Importantly, the amount of vtRNA1-1 inside a cell varies according to the cell’s nutritional status. When is deprived of amino acids, vtRNA1-1 is reduced to enhance autophagy that will refill the pool of amino acids from unnecessary proteins to cover the cell needs.

This study raises the question of how common ‘riboregulation’ is and which processes are controlled by RNA. We hope to find the answer to these important questions in the years to come.

Original publication

The Small Non-coding Vault RNA1-1 Acts as a Riboregulator of Autophagy.
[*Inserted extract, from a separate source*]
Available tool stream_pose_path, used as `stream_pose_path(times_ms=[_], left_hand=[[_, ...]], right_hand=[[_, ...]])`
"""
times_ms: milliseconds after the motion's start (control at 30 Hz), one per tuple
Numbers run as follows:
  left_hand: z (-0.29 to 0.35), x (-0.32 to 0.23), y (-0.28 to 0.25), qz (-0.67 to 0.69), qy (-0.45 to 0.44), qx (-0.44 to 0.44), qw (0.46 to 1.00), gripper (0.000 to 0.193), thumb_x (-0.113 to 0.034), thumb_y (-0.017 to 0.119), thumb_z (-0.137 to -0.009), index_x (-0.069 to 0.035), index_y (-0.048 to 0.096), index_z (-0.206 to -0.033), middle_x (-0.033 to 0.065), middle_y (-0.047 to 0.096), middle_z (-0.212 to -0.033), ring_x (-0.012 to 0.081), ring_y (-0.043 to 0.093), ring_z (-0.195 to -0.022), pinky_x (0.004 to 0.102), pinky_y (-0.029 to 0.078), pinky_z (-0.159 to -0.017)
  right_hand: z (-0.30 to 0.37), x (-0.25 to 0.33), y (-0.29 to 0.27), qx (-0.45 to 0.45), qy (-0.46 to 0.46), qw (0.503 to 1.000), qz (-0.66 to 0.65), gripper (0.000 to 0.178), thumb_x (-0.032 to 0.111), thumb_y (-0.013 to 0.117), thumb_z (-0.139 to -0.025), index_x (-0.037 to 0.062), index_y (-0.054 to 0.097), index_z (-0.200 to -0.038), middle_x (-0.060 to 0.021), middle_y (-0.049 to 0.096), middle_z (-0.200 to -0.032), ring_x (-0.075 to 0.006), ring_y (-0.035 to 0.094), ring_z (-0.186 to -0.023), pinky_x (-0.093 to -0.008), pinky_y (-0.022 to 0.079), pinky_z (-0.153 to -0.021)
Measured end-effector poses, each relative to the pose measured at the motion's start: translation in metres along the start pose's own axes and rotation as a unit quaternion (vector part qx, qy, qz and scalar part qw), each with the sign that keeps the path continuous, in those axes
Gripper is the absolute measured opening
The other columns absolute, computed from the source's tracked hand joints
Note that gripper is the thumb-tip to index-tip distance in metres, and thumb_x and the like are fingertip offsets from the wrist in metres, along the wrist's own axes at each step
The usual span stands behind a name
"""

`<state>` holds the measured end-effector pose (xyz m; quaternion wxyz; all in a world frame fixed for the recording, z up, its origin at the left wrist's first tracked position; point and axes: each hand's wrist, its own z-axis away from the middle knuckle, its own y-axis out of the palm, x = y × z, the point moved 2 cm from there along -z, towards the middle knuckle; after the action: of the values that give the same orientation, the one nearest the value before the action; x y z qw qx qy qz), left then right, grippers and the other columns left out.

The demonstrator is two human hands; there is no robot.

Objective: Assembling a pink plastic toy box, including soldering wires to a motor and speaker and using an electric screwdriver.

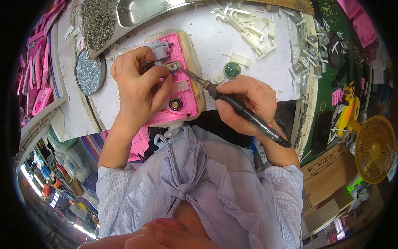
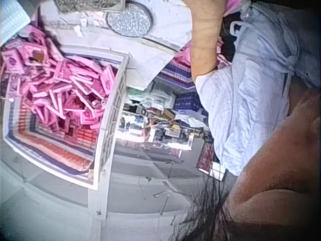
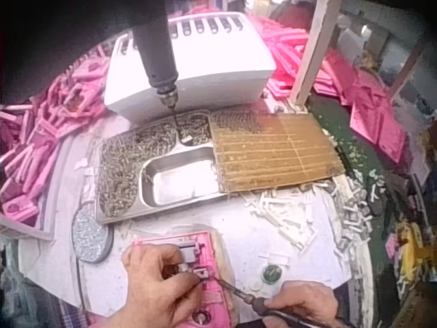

Horos R, Büscher M, Kleinendorst R, Alleaume AM, Tarafder AK, Schwarzl T, Dziuba D, Tischer C, Zielonka EM, Adak A, Castello A, Huber W, Sachse C, Hentze MW. Cell. 2019 Feb 21;176(5):1054-1067.e12. doi: 10.1016/j.cell.2019.01.030. Epub 2019 Feb 14.PMID: 30773316

Developing a successful part II project

Jess and Morgan have worked in their part II projects for near six months in the Castello lab. They have studied different aspects of HIV biology by using cutting edge RNA biology, virology, molecular biology and microscopy techniques. Morgan has developed a new approach to elucidate the composition of the HIV ribonucleoproteins. Jess has assessed whether cellular RNA-binding proteins are incorporated into HIV particles. We hope they enjoyed working in the lab and wish them all the best for the coming scientific challenges.

Princeton student visit the Castello lab

Leslie worked in the Castello lab for five months as part of her degree in Princeton. She was interested in the understanding the role of a family of tumour suppressors recently classified as RNA-binding proteins by RNA interactome studies.

“Applying for this semester-long research opportunity at Oxford is one of the best decisions I have made at Princeton!  I am constantly intellectually stimulated and challenged by my research project and my PI’s thoughtful feedback – said Leslie-.  In my lab’s supportive environment,  I have come to really appreciate microscopy, beautiful silver staining/Western blot gels, the satisfying popping sound in the homogenizing process of my RNA interactome capture whole cell lysates, and so much more!  Would definitely consider coming back for grad school!”